• _Required work_: Work through the data below and state how many lines contain "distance", giving that number alone.

• _Stored data_:
__________

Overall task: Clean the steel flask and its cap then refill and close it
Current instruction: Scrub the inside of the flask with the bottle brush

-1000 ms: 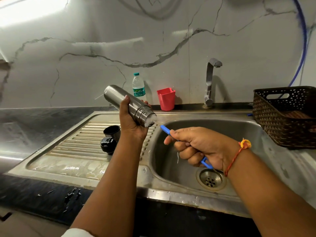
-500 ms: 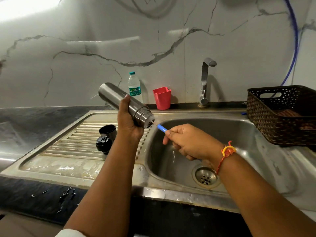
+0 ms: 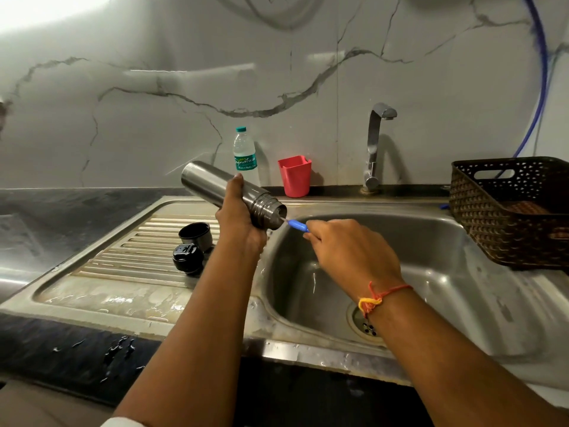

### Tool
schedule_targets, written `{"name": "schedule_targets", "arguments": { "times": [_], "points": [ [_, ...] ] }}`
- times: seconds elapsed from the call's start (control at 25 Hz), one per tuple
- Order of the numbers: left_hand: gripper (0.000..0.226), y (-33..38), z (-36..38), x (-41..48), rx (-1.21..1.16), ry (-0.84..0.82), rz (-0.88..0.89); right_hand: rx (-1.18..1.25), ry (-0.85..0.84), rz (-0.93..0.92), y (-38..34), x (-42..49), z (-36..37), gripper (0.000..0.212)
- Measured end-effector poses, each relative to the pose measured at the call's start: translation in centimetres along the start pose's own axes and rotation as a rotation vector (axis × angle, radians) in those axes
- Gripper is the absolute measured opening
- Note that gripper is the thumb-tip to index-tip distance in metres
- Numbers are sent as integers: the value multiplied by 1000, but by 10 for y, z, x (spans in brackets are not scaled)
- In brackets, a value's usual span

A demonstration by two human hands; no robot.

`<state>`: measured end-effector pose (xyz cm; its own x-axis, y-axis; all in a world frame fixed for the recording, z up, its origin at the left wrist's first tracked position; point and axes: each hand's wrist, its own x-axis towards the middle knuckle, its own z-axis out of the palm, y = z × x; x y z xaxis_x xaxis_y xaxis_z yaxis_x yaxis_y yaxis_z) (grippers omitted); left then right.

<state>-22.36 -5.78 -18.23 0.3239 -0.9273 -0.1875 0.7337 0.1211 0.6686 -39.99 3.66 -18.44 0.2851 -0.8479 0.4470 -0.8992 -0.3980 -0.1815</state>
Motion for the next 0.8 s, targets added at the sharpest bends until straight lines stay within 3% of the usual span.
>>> {"name": "schedule_targets", "arguments": {
  "times": [0.12,0.2,0.28,0.36,0.48,0.56,0.68,0.8],
  "points": [
    [80,11,-5,8,-56,29,20,-67,47,-39,0,2,2,26],
    [84,13,-6,10,-72,9,39,17,39,-27,2,3,4,27],
    [89,11,-6,9,-52,-11,55,318,-48,39,2,5,11,30],
    [91,11,-5,7,-45,-52,43,812,-244,227,0,6,17,30],
    [71,14,-4,1,-55,-165,15,1296,-596,398,-1,3,12,22],
    [61,13,-1,-6,-112,-254,-21,1574,-721,467,5,4,5,22],
    [66,7,3,-13,-138,-388,-87,1769,-801,540,8,3,-3,27],
    [72,4,5,-21,-132,-501,-136,1709,-818,518,-1,0,-3,29]
  ]
}}
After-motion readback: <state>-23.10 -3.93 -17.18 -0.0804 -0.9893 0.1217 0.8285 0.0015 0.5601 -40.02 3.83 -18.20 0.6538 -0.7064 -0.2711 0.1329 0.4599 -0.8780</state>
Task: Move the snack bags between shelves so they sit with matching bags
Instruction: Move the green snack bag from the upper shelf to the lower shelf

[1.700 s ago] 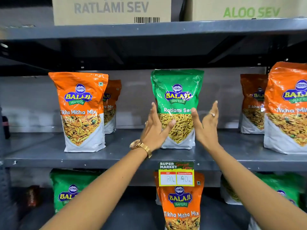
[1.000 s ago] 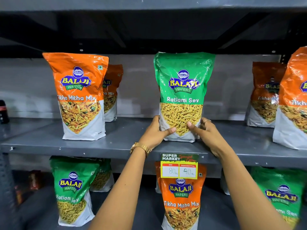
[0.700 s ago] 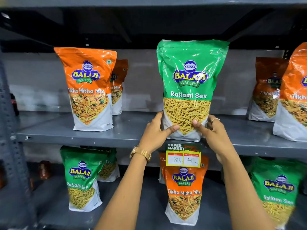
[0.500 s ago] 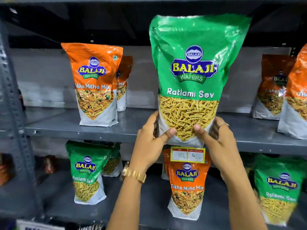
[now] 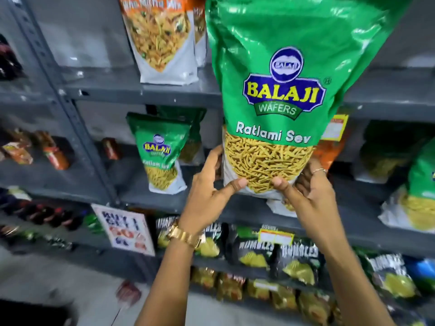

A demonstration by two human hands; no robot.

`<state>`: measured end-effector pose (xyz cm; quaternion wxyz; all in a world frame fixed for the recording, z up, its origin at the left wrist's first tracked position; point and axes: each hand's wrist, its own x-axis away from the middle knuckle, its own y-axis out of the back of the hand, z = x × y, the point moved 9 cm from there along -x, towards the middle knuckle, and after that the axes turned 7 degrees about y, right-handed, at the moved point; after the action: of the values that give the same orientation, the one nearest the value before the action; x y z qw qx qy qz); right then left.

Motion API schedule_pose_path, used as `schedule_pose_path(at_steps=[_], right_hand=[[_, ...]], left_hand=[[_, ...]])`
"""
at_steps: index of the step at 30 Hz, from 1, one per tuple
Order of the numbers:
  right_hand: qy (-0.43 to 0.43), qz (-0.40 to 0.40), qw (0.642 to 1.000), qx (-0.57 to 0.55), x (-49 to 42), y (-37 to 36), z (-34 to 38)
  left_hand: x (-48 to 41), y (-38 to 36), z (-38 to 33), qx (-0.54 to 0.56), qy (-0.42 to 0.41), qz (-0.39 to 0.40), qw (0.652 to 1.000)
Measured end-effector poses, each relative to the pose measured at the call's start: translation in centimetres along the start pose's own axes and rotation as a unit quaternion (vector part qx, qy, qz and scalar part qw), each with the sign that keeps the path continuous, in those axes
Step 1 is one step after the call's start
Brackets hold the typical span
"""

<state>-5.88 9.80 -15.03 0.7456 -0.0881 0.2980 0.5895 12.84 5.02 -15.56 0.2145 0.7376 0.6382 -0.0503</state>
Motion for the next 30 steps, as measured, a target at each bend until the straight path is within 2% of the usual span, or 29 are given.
schedule_pose_path(at_steps=[6,13,20,30], right_hand=[[-0.104,0.069,0.987,0.098,2.1,-4.3,-9.7],[-0.159,0.116,0.973,0.118,1.7,-8.1,-16.7],[-0.197,0.128,0.961,0.143,0.1,-9.4,-21.5],[-0.207,0.09,0.968,0.111,-4.0,-9.8,-22.6]], left_hand=[[1.0,-1.0,10.0,-0.011,0.098,0.001,0.995],[-0.6,-2.6,17.8,-0.048,0.159,0.025,0.986],[-3.1,-3.8,21.9,-0.037,0.196,0.033,0.979],[-7.8,-5.1,24.3,0.032,0.213,0.002,0.976]])
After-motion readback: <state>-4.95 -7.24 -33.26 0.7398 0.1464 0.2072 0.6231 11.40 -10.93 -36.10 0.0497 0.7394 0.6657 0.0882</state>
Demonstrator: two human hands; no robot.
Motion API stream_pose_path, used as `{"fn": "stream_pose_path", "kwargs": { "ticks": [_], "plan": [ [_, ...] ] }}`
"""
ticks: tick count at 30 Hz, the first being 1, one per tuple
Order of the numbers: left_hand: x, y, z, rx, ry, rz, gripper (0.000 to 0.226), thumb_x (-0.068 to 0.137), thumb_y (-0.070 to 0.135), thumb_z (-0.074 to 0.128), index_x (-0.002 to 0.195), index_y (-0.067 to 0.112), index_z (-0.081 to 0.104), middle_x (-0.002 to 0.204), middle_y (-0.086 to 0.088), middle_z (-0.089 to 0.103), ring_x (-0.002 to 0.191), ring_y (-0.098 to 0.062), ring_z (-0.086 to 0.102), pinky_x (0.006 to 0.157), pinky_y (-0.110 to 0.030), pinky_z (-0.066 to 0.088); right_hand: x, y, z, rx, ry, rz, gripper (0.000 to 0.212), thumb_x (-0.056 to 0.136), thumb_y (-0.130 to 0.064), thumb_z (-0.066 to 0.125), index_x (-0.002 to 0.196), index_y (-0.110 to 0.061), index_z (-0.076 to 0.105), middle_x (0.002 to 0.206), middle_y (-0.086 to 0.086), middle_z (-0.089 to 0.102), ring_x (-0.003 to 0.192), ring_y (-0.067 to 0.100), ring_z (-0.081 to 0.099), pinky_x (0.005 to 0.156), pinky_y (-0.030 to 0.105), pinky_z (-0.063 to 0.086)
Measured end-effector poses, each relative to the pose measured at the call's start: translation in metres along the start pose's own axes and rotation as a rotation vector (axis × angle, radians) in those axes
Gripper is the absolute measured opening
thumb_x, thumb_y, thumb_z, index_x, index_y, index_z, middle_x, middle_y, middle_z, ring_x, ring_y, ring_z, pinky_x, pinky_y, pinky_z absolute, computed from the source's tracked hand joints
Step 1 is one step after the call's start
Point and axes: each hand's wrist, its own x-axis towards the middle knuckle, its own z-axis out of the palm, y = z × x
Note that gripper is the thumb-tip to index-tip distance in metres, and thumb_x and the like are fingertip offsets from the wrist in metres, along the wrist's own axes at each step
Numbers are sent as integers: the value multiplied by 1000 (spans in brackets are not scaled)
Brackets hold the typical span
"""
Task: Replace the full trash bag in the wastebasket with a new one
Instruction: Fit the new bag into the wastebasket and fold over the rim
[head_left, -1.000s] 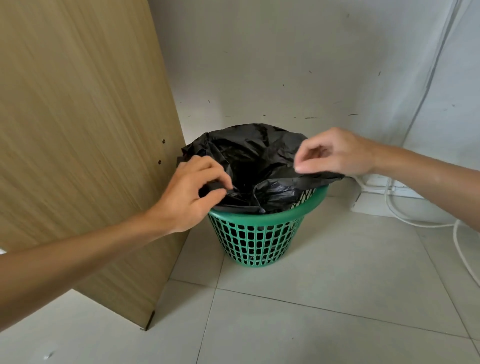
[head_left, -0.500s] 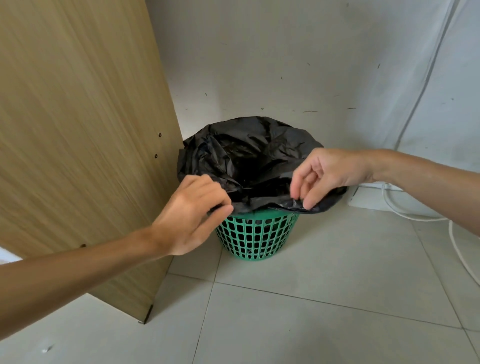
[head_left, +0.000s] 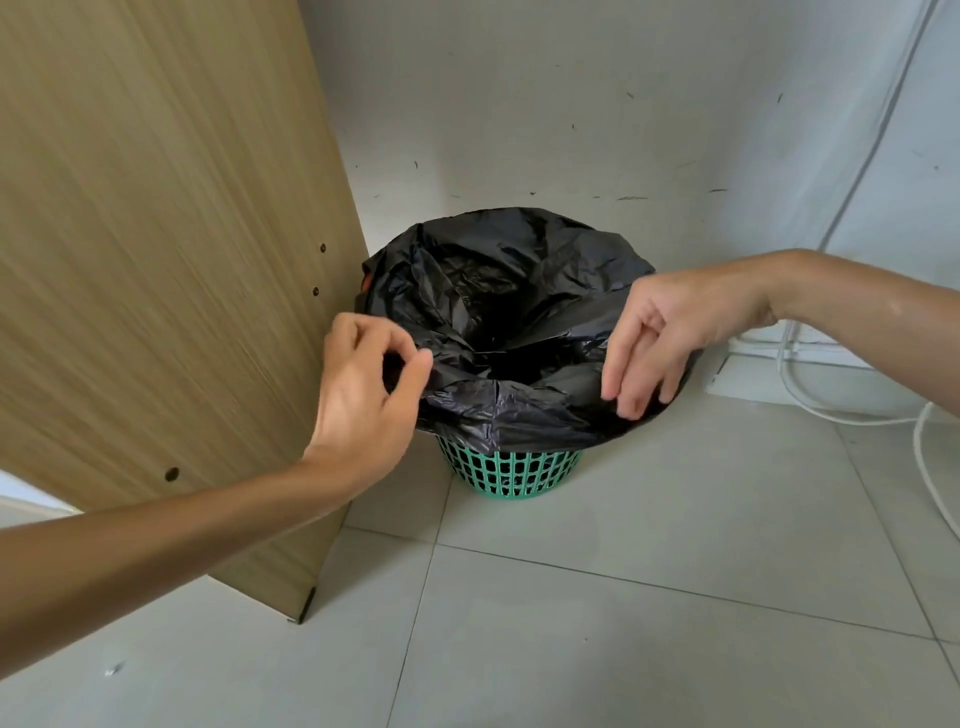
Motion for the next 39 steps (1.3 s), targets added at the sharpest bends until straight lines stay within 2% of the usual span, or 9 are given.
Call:
{"fn": "stream_pose_path", "kwargs": {
  "ticks": [5,9,12,15,20,25,29,34,39],
  "plan": [
    [60,1,7,111,51,-229,21,93,21,65,109,25,52,118,3,43,118,-21,44,101,-38,42,9,9,-7,-61,738,-10,23,82,-39,82,77,-18,76,67,1,74,58,14,69,54,23,50],
    [104,-13,18,165,-46,-250,25,99,16,56,124,20,56,134,-1,45,127,-24,46,99,-34,40,34,25,1,-251,1266,150,25,93,-34,70,113,-19,73,111,8,69,113,32,62,94,37,48],
    [120,-24,29,151,-161,-390,40,106,22,46,145,14,49,133,-11,56,102,-25,62,81,-35,49,50,38,15,20,1223,249,48,104,-42,50,143,-14,53,142,16,56,132,36,51,102,36,39],
    [127,-30,38,59,-162,-516,39,108,28,42,146,18,44,98,-2,58,69,-15,55,55,-30,38,58,53,23,387,1209,332,52,105,-54,38,138,-19,56,140,12,59,127,35,53,98,36,41],
    [139,-43,40,6,-56,-605,33,108,37,36,137,23,44,110,-3,52,73,-12,47,59,-32,34,53,68,10,513,1252,331,55,106,-50,35,131,-12,66,140,15,60,128,37,54,111,44,41],
    [146,-59,37,148,-44,-670,44,107,45,33,120,10,54,120,-12,56,88,-27,52,70,-36,37,46,78,-4,443,1242,339,28,98,-35,52,95,-19,76,113,9,72,107,33,61,98,41,49],
    [171,-61,33,173,-78,-602,36,104,43,39,93,14,55,90,-2,51,88,-28,48,64,-37,38,49,77,-22,540,1214,297,29,94,-39,54,100,-18,74,112,9,72,105,32,64,99,44,51],
    [204,-49,36,-6,-358,-431,33,108,35,42,133,25,61,133,3,54,119,-20,51,97,-32,41,69,64,-53,609,1072,188,30,102,-41,52,94,-23,75,101,2,74,97,25,69,92,35,52],
    [219,-36,56,-53,-430,-548,33,103,38,41,113,18,66,107,0,58,107,-26,55,86,-36,46,89,62,-70,569,1030,249,32,103,-42,50,89,-19,67,98,6,71,88,25,68,83,35,55]
  ]
}}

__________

• _Exercise solution_: 2